The crowd in the restaurant had died out, and it was only he and Travis left in there. Travis came over to his table.
“Hi, how are you doing, David?”
David sighed inwardly. There was something about Travis that always stirred his libido. Travis was definitely male but he had some softer traits that David also found erotic. He was big, tall and strong enough to man an oar on the University of Washington crew. Of course, Walla Walla had no rowing teams – no lakes and just a small river. Travis’s upper body and biceps were those of a male athlete – bulging, and with hairy arms. Yet he had feminine aspects – not sensitive-male feminine, but truly female feminine. His gestures were feminine-graceful, not athlete-graceful. Nellie, David remembered, was the term, but he was too big and strong a man to really be nellie. Though Travis’s face was large and broad, his lips were full, like the actor Brendan Fraser’s, but on a slightly smaller mouth, giving him a pucker look when he pursed them; with some bright lipstick he could be made up to look like one of the World War II pinup-girl posters – or a cross-dresser. His eyebrows were thin and highly arched and looked as if they had been plucked, though they hadn’t. His hips swayed just slightly when he walked. With his arms shaved and a loose blouse-sleeve over his muscles, he could easily pass for a large woman.
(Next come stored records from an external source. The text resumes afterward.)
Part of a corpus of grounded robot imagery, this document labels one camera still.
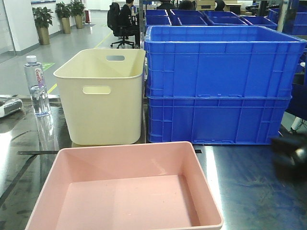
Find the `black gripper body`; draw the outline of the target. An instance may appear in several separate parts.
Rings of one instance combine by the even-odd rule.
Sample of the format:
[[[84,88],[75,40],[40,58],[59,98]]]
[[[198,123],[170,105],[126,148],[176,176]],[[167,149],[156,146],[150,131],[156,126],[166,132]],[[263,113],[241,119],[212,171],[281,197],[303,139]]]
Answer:
[[[307,137],[283,136],[271,139],[272,162],[277,178],[283,181],[307,180]]]
Travis always turned David on. David felt his penis getting fuller as Travis stood over him – memories of past encounters flooding back.
But David had been with Travis. They had dated for the last four months of his freshman year. They had bedded. The sex was…okay. They did everything two males could do with each other, except feel love. Eventually the college, term ended, and Travis moved on, but David felt no emptiness at his departure – at least emotionally.
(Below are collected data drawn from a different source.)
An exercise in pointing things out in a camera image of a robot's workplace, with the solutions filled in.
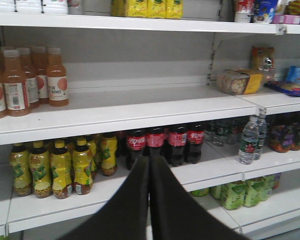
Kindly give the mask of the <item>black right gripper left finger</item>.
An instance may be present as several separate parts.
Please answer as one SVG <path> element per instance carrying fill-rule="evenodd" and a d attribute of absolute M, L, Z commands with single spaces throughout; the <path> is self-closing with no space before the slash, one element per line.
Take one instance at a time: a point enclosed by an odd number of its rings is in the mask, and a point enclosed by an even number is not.
<path fill-rule="evenodd" d="M 111 199 L 61 240 L 145 240 L 150 159 L 140 156 Z"/>

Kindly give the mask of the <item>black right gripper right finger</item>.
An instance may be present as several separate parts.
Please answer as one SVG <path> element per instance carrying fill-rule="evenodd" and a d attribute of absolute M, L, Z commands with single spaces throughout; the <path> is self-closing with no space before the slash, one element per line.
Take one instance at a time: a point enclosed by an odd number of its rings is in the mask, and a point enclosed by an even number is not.
<path fill-rule="evenodd" d="M 150 216 L 154 240 L 246 240 L 200 206 L 162 156 L 150 159 Z"/>

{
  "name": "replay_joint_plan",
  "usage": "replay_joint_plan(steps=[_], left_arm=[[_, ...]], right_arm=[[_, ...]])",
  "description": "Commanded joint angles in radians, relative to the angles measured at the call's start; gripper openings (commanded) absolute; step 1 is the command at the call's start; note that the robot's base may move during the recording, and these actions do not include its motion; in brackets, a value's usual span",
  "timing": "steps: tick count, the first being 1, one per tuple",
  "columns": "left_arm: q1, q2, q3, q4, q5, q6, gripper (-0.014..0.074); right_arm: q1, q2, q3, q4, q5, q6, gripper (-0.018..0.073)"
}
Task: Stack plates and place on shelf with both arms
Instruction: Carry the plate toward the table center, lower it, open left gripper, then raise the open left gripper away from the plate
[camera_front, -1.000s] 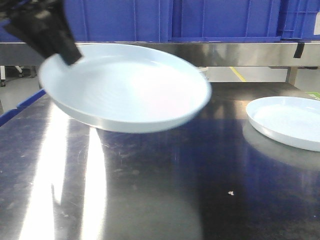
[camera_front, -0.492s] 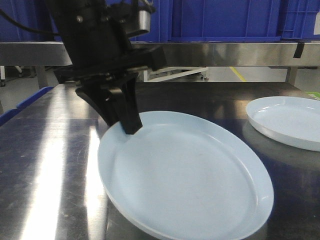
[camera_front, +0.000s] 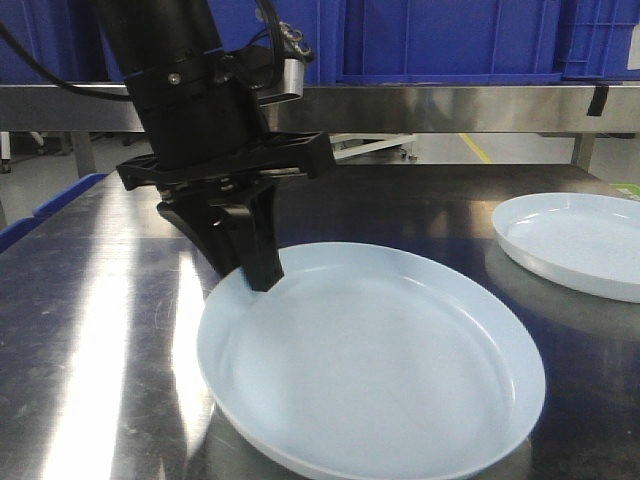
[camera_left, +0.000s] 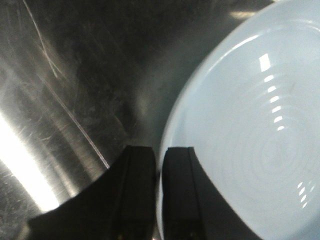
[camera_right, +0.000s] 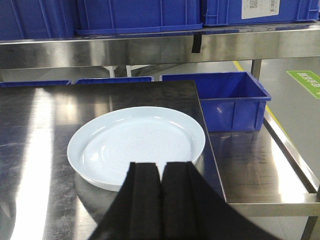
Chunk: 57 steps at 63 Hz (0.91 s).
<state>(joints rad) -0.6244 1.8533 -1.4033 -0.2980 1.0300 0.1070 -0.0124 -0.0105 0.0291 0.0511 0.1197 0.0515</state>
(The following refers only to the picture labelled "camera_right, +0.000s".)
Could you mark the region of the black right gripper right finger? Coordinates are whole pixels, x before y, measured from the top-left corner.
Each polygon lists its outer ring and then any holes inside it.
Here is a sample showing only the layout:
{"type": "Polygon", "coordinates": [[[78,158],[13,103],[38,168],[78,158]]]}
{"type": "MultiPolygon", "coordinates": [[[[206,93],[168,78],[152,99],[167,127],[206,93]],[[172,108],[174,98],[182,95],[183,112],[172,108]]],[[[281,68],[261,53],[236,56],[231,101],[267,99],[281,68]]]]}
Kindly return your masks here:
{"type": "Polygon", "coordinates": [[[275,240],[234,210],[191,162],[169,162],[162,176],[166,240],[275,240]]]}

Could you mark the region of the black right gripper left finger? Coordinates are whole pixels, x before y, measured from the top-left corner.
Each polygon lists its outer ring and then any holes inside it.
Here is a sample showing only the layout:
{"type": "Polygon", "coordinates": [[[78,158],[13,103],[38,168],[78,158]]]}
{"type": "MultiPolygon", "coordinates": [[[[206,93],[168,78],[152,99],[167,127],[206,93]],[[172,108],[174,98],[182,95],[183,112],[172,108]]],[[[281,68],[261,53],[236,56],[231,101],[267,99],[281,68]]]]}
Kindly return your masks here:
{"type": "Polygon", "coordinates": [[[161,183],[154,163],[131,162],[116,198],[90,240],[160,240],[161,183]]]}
“Is that your boyfriend?” Travis asked, a little miffed that David had not answered his first question.
David shook his head and cleared his reverie. “Hi. Oh, no, that’s just a friend I knew when I was active in the Spokane Youth Symphony. He plays the violin.”
Travis stood next to where David was sitting, his crotch at David’s eye level. David had to turn away in order to keep his sexual feelings under control.
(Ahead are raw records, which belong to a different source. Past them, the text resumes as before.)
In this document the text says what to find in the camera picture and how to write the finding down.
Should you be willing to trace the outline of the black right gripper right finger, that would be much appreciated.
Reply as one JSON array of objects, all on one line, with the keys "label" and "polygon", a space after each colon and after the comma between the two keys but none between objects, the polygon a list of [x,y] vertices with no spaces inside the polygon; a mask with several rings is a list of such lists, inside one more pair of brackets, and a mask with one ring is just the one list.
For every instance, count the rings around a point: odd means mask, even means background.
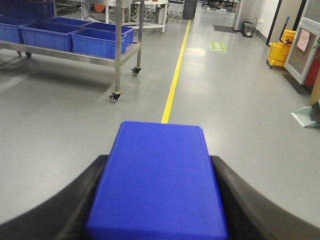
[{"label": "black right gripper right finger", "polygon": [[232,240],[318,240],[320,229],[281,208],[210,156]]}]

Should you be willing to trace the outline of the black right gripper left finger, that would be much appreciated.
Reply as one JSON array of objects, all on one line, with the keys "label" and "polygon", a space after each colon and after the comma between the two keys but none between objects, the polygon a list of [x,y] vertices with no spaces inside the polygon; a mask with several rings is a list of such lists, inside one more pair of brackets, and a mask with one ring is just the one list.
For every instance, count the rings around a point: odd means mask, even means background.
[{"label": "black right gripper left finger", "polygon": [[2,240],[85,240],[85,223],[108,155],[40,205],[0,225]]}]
“Do you want anything more…,” Travis asked, then paused before finishing, “…to drink?”
“Thanks, no, Trav. I’ve got to go.”
“I’m off at two if you want to come by my place.”
David got hard immediately. He got up quickly, turned away from Travis and walked out the door. He surreptitiously adjusted his pants after he turned the corner onto the sidewalk. Then he turned around and went back to the coffee shop. “Okay.” He hadn’t had sex in two months, except self-styled.
Travis lived in a single-story double garage that had been converted into (barely) livable space. The large outside doors faced an alley. They had been sealed shut and turned into permanent walls. The side entry door to the original garage had become the main entrance. It opened onto a hall off of which were two bedrooms, with, at the end of the hall, a communal kitchen of sorts between them. It could either be called a two-apartment complex with a shared kitchen or a single apartment with two bedrooms. As college living, it was a two-apartment complex.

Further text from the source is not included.